**Task brief:** Which lines of the records below contain the word "ring"? Show each one.
··· Material provided ···
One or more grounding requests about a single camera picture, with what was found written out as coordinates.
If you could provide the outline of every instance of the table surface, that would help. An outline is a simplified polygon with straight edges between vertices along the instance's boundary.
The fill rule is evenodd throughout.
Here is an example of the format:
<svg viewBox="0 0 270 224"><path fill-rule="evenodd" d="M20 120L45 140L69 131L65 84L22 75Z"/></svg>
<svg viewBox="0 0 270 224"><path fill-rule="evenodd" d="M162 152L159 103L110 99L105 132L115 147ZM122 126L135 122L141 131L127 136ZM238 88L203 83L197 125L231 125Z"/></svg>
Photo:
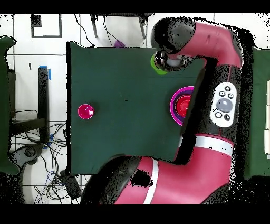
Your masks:
<svg viewBox="0 0 270 224"><path fill-rule="evenodd" d="M97 173L121 153L173 161L181 126L169 103L178 89L195 84L203 60L161 76L150 65L155 49L70 47L71 172ZM81 104L94 107L91 119L78 116Z"/></svg>
<svg viewBox="0 0 270 224"><path fill-rule="evenodd" d="M253 57L253 93L245 178L270 176L270 160L264 153L266 81L270 80L270 50L253 49Z"/></svg>

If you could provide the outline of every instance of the green ring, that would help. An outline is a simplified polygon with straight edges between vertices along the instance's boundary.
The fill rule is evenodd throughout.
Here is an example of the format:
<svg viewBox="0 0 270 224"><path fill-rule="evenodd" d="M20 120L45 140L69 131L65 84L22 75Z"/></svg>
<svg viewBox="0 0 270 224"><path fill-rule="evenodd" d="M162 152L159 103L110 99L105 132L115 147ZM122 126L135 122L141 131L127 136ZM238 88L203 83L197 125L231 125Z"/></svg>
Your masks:
<svg viewBox="0 0 270 224"><path fill-rule="evenodd" d="M151 66L154 68L154 70L157 72L157 74L160 74L161 76L163 76L164 74L167 74L167 71L164 71L160 68L158 68L155 64L155 55L153 54L151 60L150 60L150 64Z"/></svg>

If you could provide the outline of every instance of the power adapter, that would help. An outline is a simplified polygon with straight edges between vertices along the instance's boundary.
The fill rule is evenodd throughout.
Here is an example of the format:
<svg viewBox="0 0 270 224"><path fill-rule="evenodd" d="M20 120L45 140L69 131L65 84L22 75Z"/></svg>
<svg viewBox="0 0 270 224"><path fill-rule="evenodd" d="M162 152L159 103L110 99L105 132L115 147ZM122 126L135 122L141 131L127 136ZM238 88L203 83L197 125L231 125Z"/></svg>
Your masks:
<svg viewBox="0 0 270 224"><path fill-rule="evenodd" d="M75 176L67 174L66 170L60 172L60 180L66 187L66 191L71 200L79 198L81 196L81 189Z"/></svg>

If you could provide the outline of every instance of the black button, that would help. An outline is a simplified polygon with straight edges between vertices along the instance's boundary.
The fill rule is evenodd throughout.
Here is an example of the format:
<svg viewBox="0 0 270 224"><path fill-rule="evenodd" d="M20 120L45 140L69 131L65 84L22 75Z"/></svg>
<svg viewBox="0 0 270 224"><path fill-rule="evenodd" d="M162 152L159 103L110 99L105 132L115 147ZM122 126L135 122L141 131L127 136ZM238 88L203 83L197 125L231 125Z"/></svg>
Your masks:
<svg viewBox="0 0 270 224"><path fill-rule="evenodd" d="M226 91L230 91L230 86L226 86L226 87L225 87L225 90L226 90Z"/></svg>
<svg viewBox="0 0 270 224"><path fill-rule="evenodd" d="M234 95L233 95L233 94L229 94L228 97L229 97L230 99L233 99Z"/></svg>
<svg viewBox="0 0 270 224"><path fill-rule="evenodd" d="M230 120L230 116L226 114L226 115L224 116L224 119L225 119L226 121L229 121L229 120Z"/></svg>
<svg viewBox="0 0 270 224"><path fill-rule="evenodd" d="M219 92L219 95L220 95L221 97L224 97L224 96L225 96L225 92L221 91L221 92Z"/></svg>
<svg viewBox="0 0 270 224"><path fill-rule="evenodd" d="M216 112L215 116L216 116L216 118L221 118L222 114L220 112Z"/></svg>

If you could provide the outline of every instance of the magenta ring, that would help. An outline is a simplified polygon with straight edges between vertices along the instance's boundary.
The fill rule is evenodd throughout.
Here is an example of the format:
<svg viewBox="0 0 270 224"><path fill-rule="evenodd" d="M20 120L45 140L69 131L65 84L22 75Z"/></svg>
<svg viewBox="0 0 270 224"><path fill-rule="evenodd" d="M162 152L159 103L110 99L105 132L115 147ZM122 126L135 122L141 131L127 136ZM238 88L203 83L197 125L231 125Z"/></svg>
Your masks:
<svg viewBox="0 0 270 224"><path fill-rule="evenodd" d="M170 102L170 112L171 112L171 116L173 117L173 119L175 120L175 122L176 122L177 124L181 125L181 126L183 125L183 121L179 120L179 119L176 117L176 115L175 115L175 113L174 113L174 111L173 111L173 103L175 102L175 99L176 99L177 97L180 96L181 92L187 91L187 90L193 91L193 90L194 90L194 86L186 86L186 87L183 87L183 88L177 90L176 93L172 96L172 99L171 99L171 102Z"/></svg>
···
**Answer below:**
If you could provide the outline of every instance of the green ring, that would help. An outline is a simplified polygon with straight edges between vertices along the instance's boundary.
If you could provide the outline of every instance of the magenta ring, that would help. An outline is a simplified polygon with straight edges between vertices along the instance's boundary.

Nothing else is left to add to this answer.